> [Problem details]: Which of the lines in the records below hold the string "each"? Copy every one of them.

> [Supplied information]:

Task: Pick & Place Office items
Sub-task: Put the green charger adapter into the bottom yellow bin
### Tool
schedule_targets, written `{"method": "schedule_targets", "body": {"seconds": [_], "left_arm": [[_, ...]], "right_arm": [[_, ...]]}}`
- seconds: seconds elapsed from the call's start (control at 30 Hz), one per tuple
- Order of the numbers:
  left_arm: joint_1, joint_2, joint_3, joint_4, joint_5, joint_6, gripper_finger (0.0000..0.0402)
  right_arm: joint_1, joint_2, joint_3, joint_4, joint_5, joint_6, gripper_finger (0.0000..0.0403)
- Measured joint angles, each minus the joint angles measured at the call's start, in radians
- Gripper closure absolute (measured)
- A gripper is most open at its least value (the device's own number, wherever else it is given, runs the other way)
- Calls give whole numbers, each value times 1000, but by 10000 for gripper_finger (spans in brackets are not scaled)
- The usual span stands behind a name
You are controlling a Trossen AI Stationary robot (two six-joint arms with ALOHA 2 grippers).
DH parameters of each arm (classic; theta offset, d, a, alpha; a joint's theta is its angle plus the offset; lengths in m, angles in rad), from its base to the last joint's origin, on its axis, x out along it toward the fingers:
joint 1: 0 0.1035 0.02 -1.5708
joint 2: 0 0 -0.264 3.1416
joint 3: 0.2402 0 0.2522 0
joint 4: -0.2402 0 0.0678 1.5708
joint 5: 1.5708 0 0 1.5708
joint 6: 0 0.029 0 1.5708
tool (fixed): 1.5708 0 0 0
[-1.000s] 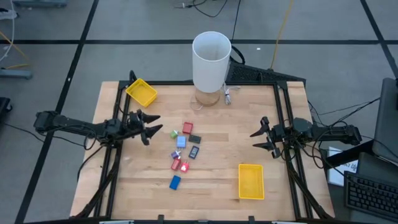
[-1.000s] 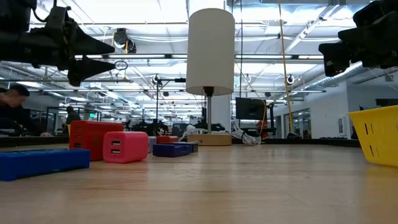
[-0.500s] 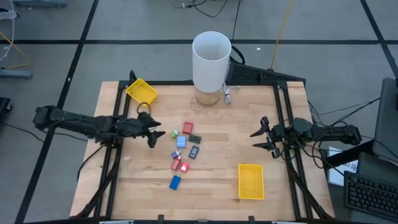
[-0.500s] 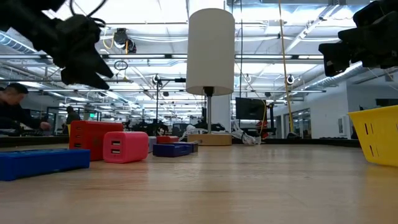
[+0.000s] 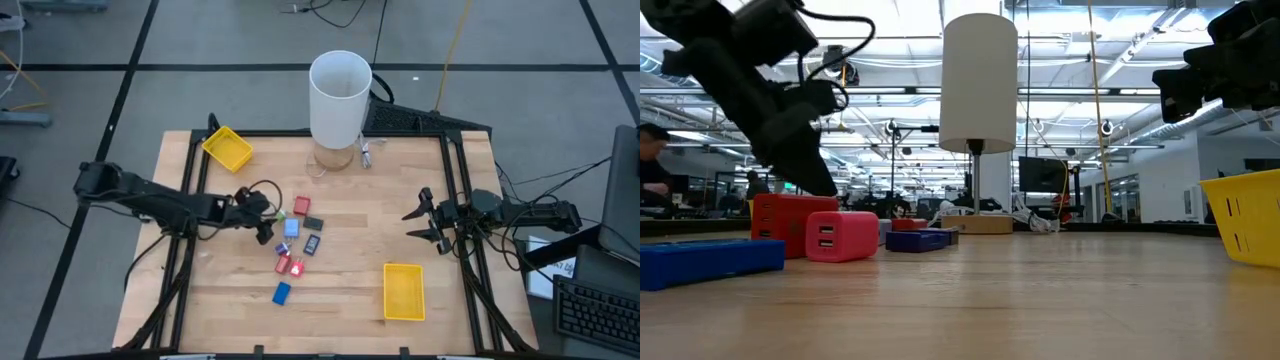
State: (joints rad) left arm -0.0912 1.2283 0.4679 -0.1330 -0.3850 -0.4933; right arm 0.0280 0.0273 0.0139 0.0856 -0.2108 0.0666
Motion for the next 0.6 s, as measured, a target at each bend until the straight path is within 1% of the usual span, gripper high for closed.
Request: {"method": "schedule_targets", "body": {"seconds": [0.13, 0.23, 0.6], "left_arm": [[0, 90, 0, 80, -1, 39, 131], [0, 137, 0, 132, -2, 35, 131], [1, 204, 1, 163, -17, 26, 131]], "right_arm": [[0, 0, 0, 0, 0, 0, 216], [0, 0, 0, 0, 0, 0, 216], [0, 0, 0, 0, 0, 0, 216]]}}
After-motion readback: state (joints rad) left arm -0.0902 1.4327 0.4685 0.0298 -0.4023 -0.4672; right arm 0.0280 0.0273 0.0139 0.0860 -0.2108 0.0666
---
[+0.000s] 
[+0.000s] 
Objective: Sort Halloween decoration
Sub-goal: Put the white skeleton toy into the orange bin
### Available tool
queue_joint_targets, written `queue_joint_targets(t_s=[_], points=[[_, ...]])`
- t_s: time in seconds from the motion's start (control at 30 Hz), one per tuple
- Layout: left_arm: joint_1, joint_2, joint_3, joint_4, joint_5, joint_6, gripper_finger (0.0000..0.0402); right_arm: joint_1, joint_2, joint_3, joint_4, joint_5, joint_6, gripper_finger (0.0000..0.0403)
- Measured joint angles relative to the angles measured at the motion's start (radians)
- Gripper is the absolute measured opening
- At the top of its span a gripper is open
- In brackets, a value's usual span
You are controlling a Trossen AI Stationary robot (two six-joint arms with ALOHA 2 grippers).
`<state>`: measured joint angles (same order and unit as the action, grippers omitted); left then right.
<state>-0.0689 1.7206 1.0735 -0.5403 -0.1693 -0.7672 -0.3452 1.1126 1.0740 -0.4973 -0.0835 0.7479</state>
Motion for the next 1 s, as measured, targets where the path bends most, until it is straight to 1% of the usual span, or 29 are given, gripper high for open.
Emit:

> [Exercise response]:
- Measured joint angles, each minus the joint angles measured at the call's start, in radians
- Calls give whole numbers, each value times 1000, but by 10000 for gripper_finger (spans in brackets are not scaled)
DH parameters of each arm (classic; theta offset, d, a, alpha; a joint's theta is its angle plus the offset; lengths in m, angles in rad), from its base to the last joint's origin, on its axis, x out along it toward the fingers:
Motion for the next 0.6 s, as measured, a target at each bend until the straight path is within 1% of the usual span, gripper high for closed.

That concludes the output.